8)  Jesus Christ continually prays for us to be kept in salvation, and His prayers are answered. So because His prayers fulfil all the conditions that God sets forth for prayer God always answer His prayers and therefore we will be kept in salvation. John 17:11 NASB ""I am no longer in the world; and {yet} they themselves are in the world, and I come to You. Holy Father, keep them in Your name, {the name} [name refers to essence, so basically: for who and what you are] which You have given Me, that they may be one even as We {are.} [12] While I was with them, I was keeping them in Your name which You have given Me; and I guarded them and not one of them perished but the son of perdition, so that the Scripture would be fulfilled. [13] But now I come to You; and these things I speak in the world so that they may have My joy made full in themselves. [14] I have given them Your word; and the world has hated them, because they are not of the world, even as I am not of the world. [15] I do not ask You to take them out of the world, but to keep them from the evil {one.}" So Jesus prays that we are kept, day in and day out, and the Father answers His prayer.

9)  Christ is the head of the body. One of the 39 irrevocable things that happen at the moment of salvation is that we are placed in the body of Christ. Christ cannot be severed from a member of the body once it has been joined to the body. There are no spiritual amputations. 1 Corinthians 12:13, 21 NASB "For by one Spirit we were all baptized into one body, whether Jews or Greeks, whether slaves or free, and we were all made to drink of one Spirit…. And the eye cannot say to the hand, 'I have no need of you'; or again the head to the feet, 'I have no need of you'."

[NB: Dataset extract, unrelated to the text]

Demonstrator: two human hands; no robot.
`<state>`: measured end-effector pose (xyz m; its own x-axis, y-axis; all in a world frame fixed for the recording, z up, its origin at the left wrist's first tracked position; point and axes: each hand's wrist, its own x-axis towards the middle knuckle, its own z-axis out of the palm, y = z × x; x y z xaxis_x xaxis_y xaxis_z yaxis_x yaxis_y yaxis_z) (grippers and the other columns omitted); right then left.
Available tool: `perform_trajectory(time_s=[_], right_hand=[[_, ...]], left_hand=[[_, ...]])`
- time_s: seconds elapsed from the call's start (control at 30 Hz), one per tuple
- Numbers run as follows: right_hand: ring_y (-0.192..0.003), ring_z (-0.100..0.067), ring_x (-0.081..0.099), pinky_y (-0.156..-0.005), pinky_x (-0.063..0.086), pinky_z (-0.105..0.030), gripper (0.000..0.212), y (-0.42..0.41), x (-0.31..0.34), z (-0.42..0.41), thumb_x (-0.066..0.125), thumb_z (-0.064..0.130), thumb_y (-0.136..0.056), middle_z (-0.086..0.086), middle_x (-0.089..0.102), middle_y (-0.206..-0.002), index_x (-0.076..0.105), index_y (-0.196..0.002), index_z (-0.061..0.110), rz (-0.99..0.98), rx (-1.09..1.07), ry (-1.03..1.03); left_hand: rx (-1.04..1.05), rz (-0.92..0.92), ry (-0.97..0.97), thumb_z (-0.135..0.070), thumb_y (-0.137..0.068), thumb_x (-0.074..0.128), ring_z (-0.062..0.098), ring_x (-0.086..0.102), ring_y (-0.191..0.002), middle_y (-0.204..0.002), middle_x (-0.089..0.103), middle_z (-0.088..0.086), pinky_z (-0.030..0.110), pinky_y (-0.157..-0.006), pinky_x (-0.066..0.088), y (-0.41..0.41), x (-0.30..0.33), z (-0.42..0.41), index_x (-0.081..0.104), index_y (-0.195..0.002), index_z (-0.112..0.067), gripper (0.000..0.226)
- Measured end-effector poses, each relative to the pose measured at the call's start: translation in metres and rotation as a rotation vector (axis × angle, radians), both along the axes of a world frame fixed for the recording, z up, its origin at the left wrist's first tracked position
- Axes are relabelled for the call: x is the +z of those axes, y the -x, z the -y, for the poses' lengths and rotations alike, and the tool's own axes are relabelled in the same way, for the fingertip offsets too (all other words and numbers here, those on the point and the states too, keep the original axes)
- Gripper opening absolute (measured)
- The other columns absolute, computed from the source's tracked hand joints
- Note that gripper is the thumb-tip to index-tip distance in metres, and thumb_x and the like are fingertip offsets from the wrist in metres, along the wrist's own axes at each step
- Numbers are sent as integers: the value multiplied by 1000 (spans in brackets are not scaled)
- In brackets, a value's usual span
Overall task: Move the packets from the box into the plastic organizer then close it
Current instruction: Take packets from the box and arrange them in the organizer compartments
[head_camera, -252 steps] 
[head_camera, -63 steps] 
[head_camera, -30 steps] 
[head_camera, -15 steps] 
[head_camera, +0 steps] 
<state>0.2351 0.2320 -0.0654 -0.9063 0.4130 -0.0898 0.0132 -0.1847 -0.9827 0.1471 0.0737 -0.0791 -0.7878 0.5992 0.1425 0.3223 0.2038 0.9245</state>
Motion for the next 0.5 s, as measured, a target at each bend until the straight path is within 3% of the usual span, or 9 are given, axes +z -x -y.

10)  The character of God means that God keeps His promises. Because God is immutable, eternal, infinite and perfect righteousness He cannot cancel the gift once it is given, no matter how disobedient, rebellious or obnoxious the believer's conduct might be. 2 Timothy 2:11-13 NASB "It is a trustworthy statement: For if we died with Him, we will also live with Him; If we endure, we will also reign with Him; If we deny Him, He also will deny us [rewards]; If we are faithless, He remains faithful, for He cannot deny Himself."

11)  The Holy Spirit seals us at the moment of salvation which is our guarantee for protection and salvation. There is a seal placed on us and we are identified as owned by Christ. 2 Corinthians 1:22; Ephesians 1:13; 4:30; 2 Timothy 2:19. Ephesians 1:13 NASB "In Him, you also, after listening to the message of truth, the gospel of your salvation—having also believed, you were sealed in Him with the Holy Spirit of promise." [4:30] "Do not grieve the Holy Spirit of God, by whom you were sealed for the day of redemption." Romans 8:38, 39, our position in Christ.

12)  Retroactive positional truth means that at the moment of salvation through the ministry of God the Holy Spirit known as baptism—which means we are identified with Christ in His death, burial and resurrection—everything we are as an unregenerate person is crucified with Christ. Therefore what is broken is the power of the sin nature, and because we are identified with Christ in His death, burial are resurrection every sin is dealt with, and that is not reversible. That is why Jesus says in John 10:28, 29: "I give eternal life to them and they shall never perish… My Father, who has given {them} to Me, is greater than all; and no one is able to snatch {them} out of the Father's hand." Then He concludes by saying, "I and the Father are one," a profound statement of His unity with God the Father but in context what He is saying is that it is God's plan to bring us to salvation, and my plan is to bring us to salvation. There is a doubly protection here for the believer, that we cannot be taken away from either the Father or the Son, and the believer can never lose his salvation.